Task directions
Under this line are records; the part from the line containing "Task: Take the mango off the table" through the line containing "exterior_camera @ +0" should be repeated exactly. Please exclude pictures.

[Opening Provided data section]

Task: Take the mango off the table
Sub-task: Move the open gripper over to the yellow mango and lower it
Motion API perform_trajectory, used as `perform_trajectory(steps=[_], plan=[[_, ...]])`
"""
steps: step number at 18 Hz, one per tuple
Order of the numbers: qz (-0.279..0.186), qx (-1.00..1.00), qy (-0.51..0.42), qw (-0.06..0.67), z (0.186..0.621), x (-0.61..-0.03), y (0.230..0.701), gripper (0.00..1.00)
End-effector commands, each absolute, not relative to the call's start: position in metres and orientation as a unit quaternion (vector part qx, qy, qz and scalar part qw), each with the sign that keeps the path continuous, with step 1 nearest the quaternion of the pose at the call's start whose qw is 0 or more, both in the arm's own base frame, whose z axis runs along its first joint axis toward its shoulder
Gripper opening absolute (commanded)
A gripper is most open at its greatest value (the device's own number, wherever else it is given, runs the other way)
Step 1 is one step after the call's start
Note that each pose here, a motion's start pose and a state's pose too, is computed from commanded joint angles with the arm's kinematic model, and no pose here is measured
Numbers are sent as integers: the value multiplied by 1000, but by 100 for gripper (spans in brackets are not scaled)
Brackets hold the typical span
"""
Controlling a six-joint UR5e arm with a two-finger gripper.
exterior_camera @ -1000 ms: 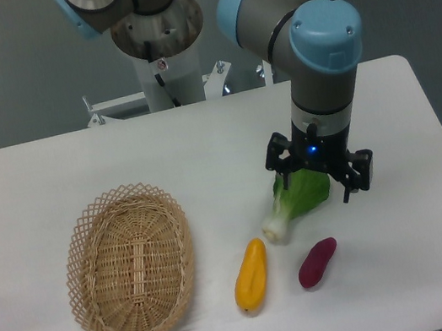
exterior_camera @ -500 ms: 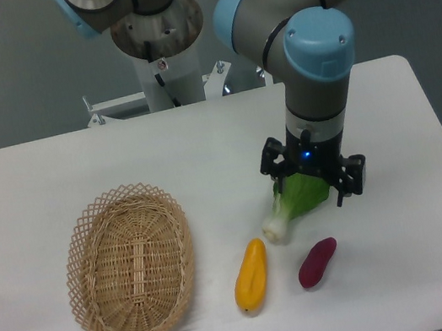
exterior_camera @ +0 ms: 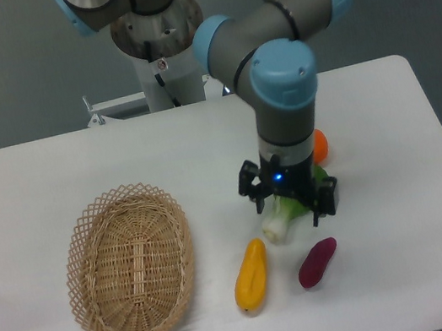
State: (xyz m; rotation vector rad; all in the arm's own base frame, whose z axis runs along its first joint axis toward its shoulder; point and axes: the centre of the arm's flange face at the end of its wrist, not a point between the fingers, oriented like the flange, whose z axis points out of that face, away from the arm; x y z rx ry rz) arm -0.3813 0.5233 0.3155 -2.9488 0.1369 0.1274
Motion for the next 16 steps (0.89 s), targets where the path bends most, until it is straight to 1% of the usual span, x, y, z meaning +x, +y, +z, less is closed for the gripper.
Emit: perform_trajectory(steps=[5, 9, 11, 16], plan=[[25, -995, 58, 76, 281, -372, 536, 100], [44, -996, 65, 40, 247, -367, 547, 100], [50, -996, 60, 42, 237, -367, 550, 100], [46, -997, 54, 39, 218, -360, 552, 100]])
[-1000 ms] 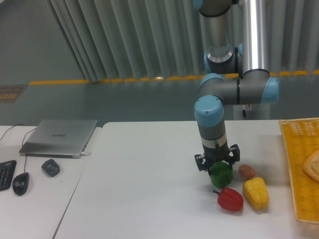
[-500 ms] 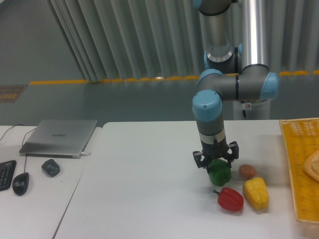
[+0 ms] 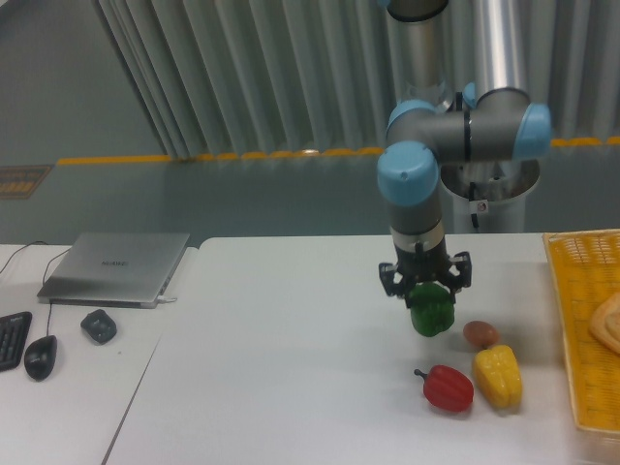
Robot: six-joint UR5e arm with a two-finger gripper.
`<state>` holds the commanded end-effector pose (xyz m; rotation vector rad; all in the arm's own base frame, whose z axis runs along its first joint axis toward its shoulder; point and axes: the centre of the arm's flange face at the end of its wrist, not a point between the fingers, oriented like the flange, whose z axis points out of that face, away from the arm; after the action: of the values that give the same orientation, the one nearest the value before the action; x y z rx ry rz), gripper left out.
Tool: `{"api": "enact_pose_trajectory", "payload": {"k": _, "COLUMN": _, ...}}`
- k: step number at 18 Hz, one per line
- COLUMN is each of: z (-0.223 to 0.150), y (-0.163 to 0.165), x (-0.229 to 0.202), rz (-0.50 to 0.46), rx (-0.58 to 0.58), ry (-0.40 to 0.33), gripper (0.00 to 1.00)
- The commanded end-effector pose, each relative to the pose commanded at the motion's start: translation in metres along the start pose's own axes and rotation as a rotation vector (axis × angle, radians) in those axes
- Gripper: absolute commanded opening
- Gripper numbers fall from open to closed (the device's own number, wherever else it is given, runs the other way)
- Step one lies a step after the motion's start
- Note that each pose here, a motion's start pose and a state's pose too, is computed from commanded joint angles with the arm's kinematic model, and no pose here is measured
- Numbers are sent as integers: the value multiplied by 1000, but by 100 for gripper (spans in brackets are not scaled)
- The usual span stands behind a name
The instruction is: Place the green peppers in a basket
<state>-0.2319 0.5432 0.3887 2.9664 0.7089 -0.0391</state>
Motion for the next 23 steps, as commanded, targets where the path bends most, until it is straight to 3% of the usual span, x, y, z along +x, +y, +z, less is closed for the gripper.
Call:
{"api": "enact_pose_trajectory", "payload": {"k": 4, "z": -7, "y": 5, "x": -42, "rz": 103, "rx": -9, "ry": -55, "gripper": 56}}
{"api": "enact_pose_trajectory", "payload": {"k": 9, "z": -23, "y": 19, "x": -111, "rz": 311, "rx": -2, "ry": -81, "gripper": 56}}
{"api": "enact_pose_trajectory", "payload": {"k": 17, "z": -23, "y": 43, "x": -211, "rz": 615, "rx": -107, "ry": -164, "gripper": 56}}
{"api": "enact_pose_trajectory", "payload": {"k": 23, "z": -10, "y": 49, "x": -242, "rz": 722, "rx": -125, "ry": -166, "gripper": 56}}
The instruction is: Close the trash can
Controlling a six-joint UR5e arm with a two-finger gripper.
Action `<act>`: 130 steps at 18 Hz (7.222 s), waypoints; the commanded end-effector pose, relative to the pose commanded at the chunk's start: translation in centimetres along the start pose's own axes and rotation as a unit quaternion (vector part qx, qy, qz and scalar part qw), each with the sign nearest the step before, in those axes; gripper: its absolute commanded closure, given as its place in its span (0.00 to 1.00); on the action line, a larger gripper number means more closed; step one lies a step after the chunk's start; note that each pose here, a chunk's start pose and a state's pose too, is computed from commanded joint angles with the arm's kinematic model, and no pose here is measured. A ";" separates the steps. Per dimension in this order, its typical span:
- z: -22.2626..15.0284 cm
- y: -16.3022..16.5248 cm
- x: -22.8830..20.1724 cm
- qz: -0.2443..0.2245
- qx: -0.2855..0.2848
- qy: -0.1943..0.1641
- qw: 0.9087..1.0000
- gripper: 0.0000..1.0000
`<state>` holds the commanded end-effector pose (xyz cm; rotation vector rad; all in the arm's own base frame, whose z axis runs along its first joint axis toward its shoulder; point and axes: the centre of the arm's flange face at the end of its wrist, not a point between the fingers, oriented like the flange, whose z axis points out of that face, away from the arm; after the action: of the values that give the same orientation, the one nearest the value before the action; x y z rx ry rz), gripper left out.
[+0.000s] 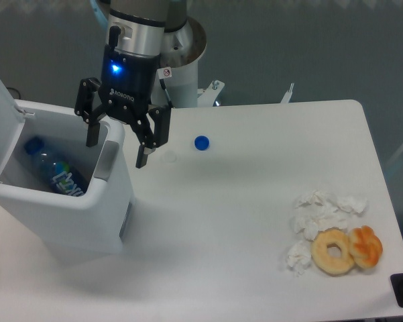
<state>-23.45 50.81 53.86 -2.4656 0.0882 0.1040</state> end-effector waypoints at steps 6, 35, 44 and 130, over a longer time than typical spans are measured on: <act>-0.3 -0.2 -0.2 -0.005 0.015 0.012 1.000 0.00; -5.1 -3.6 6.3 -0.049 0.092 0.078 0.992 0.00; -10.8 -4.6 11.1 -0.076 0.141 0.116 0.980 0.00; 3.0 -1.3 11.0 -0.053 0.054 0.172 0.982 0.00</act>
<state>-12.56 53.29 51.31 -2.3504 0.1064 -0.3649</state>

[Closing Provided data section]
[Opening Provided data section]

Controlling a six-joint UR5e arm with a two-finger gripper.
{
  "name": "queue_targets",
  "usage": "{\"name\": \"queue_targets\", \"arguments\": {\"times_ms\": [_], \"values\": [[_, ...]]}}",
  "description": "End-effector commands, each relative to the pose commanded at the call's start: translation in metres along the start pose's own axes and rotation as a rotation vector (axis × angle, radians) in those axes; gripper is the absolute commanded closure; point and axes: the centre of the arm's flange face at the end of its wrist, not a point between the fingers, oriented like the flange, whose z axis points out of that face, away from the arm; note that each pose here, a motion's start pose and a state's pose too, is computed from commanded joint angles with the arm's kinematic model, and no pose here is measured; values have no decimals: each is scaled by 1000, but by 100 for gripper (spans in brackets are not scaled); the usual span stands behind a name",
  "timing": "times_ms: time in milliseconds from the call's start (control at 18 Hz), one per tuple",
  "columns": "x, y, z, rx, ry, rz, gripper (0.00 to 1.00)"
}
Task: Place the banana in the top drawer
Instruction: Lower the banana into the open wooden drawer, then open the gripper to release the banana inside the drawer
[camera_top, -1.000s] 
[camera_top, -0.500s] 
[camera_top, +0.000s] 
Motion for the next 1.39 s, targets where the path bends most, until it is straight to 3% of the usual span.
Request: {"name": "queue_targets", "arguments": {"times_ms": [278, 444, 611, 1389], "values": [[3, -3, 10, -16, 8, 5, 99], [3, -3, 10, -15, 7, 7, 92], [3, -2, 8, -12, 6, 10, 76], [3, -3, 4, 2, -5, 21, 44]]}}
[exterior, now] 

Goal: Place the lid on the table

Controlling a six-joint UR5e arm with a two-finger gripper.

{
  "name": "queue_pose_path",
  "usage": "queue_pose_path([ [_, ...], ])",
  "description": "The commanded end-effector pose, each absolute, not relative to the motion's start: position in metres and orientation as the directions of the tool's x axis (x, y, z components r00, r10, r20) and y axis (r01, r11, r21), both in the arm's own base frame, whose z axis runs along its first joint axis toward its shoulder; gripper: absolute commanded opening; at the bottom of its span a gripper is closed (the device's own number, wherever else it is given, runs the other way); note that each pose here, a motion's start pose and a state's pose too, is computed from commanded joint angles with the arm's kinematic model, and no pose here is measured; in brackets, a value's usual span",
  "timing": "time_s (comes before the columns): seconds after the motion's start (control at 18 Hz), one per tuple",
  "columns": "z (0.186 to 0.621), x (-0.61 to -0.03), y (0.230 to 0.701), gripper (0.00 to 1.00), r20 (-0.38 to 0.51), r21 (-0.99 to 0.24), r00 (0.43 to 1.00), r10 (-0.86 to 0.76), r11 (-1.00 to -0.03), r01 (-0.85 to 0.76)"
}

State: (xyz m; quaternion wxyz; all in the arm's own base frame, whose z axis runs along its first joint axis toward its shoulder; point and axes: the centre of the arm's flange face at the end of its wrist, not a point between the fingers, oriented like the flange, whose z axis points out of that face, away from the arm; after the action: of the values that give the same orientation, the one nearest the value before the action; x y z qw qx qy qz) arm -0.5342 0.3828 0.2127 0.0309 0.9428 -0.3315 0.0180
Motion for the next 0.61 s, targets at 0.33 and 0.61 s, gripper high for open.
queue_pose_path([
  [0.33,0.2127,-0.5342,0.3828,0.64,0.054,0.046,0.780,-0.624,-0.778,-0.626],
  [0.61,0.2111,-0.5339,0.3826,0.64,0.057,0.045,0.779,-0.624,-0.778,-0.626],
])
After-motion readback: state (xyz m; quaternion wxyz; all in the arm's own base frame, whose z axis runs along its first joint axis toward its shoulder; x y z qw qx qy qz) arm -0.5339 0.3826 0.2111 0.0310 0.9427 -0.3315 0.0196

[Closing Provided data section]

Answer to the exercise
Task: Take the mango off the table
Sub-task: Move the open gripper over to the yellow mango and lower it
Motion API perform_trajectory, used as `perform_trajectory(steps=[_], plan=[[_, ...]])`
"""
steps: step number at 18 Hz, one per tuple
Order of the numbers: qz (-0.279..0.186), qx (-1.00..1.00), qy (-0.51..0.42), qw (-0.06..0.67), z (0.186..0.621), x (-0.61..-0.03), y (0.230..0.701), gripper (0.00..1.00)
End-effector commands, each absolute, not relative to the call's start: position in metres and orientation as a unit quaternion (vector part qx, qy, qz and scalar part qw), each with the sign that keeps the path continuous, with step 1 nearest the quaternion of the pose at the call's start whose qw is 0 or more, both in the arm's own base frame, whose z axis runs along its first joint axis toward its shoulder
Gripper opening absolute (commanded)
A gripper is most open at its greatest value (the device's own number, wherever else it is given, runs the other way)
Step 1 is one step after the call's start
Note that each pose here, a motion's start pose and a state's pose too, is computed from commanded joint angles with the arm's kinematic model, and no pose here is measured
Numbers are sent as integers: the value multiplied by 1000, but by 100 for gripper (spans in brackets are not scaled)
Brackets hold the typical span
"""
Controlling a six-joint UR5e arm with a two-finger gripper.
exterior_camera @ -1000 ms: 
exterior_camera @ -500 ms: 
exterior_camera @ +0 ms: 

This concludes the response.